P. 78: "While most infants and children are not raised in total social isolation, large numbers -- and the number is growing at a rapid rate -- are being raised in homes that could easily become environments of partial social deprivation."
"Hundreds of studies have shown that the lack of parental contact or the early loss of parents can seriously undermine the emotional stability of children. Severe adult depression, dependency, psychosis, various neuroses, and suicide have all been frequently reported among individuals who suffer early parental loss."
RESPONSE: If A NEW FOUNDATION FOR CIVILIZATION reaches a receptive audience interested and willing to work to become Wise Persons and build a Wise Community the above issue should be one of the first ones addressed. Helping even the individual with the most fortunate childhood to become a Wise Person is a difficult task, but to overcome the destructive effects of child abuse and neglect makes the task formidable. However, in keeping with the Ninth Way of Wisdom it is essential to "ensure that every child is provided a loving, nurturing environment, and all the things necessary to become a Wise Person."
P. 79: "Dr. Glueck in the United States and Dr. Greer in Australia have shown that adult sociopathy [2] occurs significantly more often in individuals who have experienced early parental loss."
RESPONSE: It is my current conviction that essentially all psychopathic behavior has its roots in child abuse, neglect, and/or loss.
P. 80: "...when [Arthur] Schmale examined the relationship between separation and depression and the development of physical disease such as cardiovascular disease, he found that a significant number of adult patients in the hospital with physical disease had suffered the early loss of one or both parents. Confronted again as adults with some new loss or the threat of such a loss, these patients tended to become very depressed and developed various physical diseases, including cardiac disorder."

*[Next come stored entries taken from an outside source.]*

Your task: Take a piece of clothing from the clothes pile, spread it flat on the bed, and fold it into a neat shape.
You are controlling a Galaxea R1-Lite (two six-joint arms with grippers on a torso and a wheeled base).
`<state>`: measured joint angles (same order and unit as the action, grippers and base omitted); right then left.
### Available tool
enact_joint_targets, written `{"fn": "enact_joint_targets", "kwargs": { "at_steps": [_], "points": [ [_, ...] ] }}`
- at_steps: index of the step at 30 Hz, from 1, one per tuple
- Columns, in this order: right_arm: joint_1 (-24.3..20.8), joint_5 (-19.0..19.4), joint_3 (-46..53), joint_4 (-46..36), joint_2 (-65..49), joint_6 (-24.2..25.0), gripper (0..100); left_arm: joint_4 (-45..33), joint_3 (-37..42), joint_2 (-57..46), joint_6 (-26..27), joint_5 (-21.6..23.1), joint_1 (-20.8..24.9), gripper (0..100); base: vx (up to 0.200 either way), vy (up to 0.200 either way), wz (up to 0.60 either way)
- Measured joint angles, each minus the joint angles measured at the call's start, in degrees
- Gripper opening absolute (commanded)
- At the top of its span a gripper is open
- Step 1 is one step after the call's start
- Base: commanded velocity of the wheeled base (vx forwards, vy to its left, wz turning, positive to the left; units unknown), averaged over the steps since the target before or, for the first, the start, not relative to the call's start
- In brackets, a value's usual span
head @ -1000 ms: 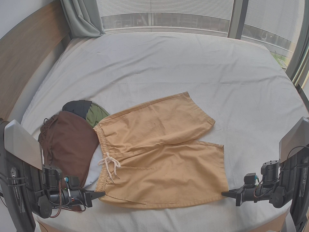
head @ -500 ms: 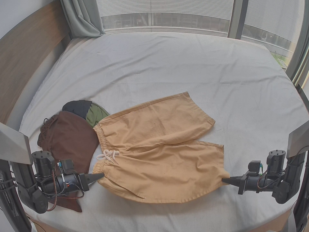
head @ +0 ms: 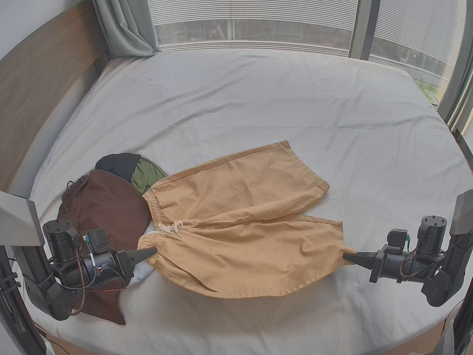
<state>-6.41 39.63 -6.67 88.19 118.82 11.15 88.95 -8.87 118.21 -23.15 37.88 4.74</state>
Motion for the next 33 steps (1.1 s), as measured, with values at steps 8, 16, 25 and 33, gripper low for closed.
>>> {"fn": "enact_joint_targets", "kwargs": {
  "at_steps": [8, 16, 25, 33],
  "points": [
    [-0.12, 0.0, 0.69, -0.09, -2.62, 0.11, 0, -0.02, -1.1, 0.12, -0.71, -0.09, -0.37, 0, 0.0, 0.0, 0.0],
    [-0.76, -0.02, 1.88, -0.27, -5.81, 0.11, 0, 0.0, -1.97, 0.12, -2.3, -0.17, -0.83, 0, 0.0, 0.0, 0.0],
    [-1.61, -0.02, 3.1, -0.46, -9.31, 0.09, 0, 0.0, -2.5, 0.32, -2.39, -0.17, -1.35, 0, 0.0, 0.0, 0.0],
    [-1.6, -0.02, 3.12, -0.41, -10.86, 0.17, 0, -0.05, -2.72, 0.41, -2.5, -0.17, -1.8, 0, 0.0, 0.0, 0.0]
  ]
}}
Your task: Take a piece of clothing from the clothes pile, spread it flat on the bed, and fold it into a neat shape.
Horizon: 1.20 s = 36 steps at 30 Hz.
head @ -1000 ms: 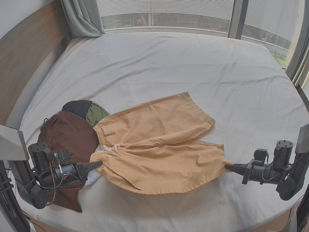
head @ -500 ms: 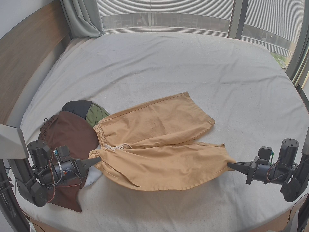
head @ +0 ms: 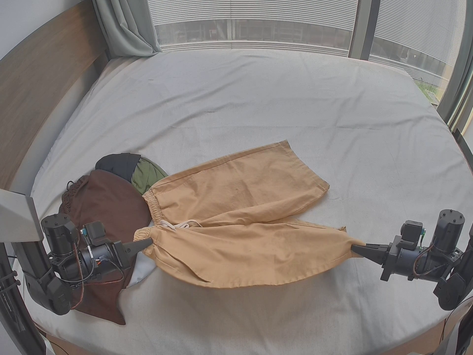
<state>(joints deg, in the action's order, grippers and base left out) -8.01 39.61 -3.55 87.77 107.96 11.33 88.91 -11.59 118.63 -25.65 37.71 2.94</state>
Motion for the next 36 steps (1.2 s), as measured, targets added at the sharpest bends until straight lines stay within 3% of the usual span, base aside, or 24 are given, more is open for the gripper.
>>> {"fn": "enact_joint_targets", "kwargs": {
  "at_steps": [13, 24, 36],
  "points": [
    [0.41, -0.3, -2.56, 0.37, -0.2, 1.61, 0, 0.07, -0.44, -0.33, 0.0, 0.0, -0.07, 0, 0.0, 0.0, 0.0],
    [0.52, -0.94, -7.12, 0.44, -0.13, 6.0, 0, 0.07, -1.08, -0.52, -0.16, 0.09, -0.35, 0, 0.0, 0.0, 0.0],
    [0.16, -3.23, -13.92, 0.26, 1.49, 9.56, 0, 0.07, -3.34, -0.63, -4.57, -1.41, -0.27, 0, 0.0, 0.0, 0.0]
  ]
}}
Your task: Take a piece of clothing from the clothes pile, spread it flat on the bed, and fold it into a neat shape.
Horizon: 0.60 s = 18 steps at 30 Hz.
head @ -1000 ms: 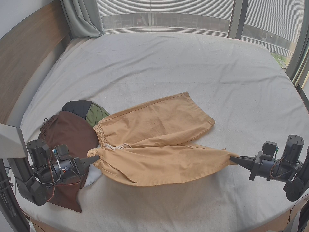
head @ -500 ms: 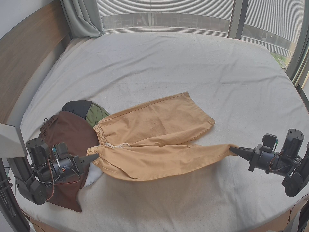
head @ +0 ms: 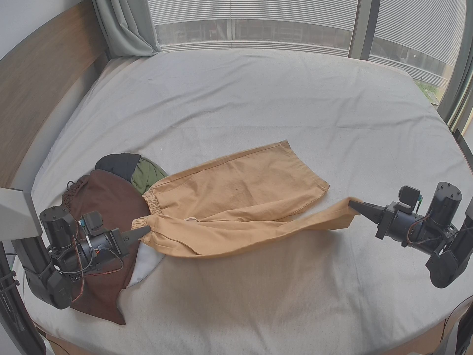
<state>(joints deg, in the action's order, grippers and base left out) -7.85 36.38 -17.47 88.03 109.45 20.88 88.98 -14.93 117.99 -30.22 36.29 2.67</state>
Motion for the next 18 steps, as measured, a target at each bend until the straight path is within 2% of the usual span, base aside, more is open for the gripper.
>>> {"fn": "enact_joint_targets", "kwargs": {
  "at_steps": [18],
  "points": [
    [0.06, 0.07, -16.02, -0.37, 5.83, 5.77, 0, -0.07, -3.43, 0.26, -4.82, -3.75, 0.6, 0, 0.0, 0.0, 0.0]
  ]
}}
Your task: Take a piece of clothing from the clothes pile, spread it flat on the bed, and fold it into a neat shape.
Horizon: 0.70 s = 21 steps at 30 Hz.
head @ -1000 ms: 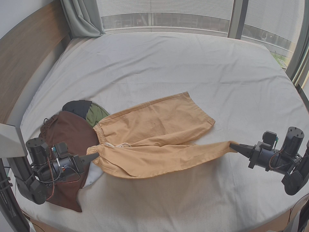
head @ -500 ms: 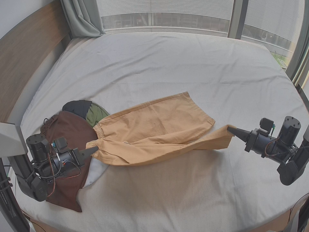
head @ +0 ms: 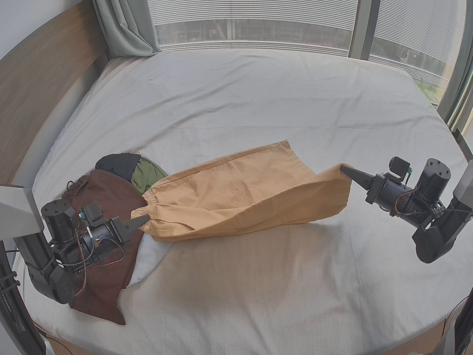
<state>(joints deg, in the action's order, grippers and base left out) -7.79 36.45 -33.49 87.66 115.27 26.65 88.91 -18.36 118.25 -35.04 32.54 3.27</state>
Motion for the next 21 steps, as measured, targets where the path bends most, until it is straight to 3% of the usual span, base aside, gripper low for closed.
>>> {"fn": "enact_joint_targets", "kwargs": {
  "at_steps": [10, 21],
  "points": [
    [0.51, 0.02, -9.68, -0.35, 4.95, 3.24, 0, 0.02, -1.78, 0.5, -2.62, -1.37, -0.07, 0, 0.0, 0.0, 0.0],
    [0.62, -0.05, -22.25, -6.78, 9.29, 4.41, 0, 0.0, -3.83, 2.01, -3.11, -3.64, 0.12, 0, 0.0, 0.0, 0.0]
  ]
}}
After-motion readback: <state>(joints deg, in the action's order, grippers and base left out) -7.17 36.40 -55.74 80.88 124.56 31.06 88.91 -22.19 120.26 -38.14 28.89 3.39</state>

RESPONSE: The goal of a Science of Religion is to overcome all these problems. And, building a Wise Community made up of Wise Persons is the biggest challenge now facing humanity. Everything else is just a detail of how to do this in the right way.
P. 82: "...in another report [Dr. Ralph] Paffenbarger and his colleagues also examined the incidence of suicide...in a sample population of 40,000 students and found that 225 former students committed suicide in the years following graduation....comparing these suicide cases with a larger number of randomly selected former students, they found that those former students who committed suicide were likely to have come from families whose parents were college trained, where the father had a professional status (frequently a physician), parents were separated, or the father died early. Other distinguishing characteristics were exactly the same as for death by coronary heart disease: heavy cigarette smoking, nonparticipation in extracurricular sports, secretiveness, and social isolation."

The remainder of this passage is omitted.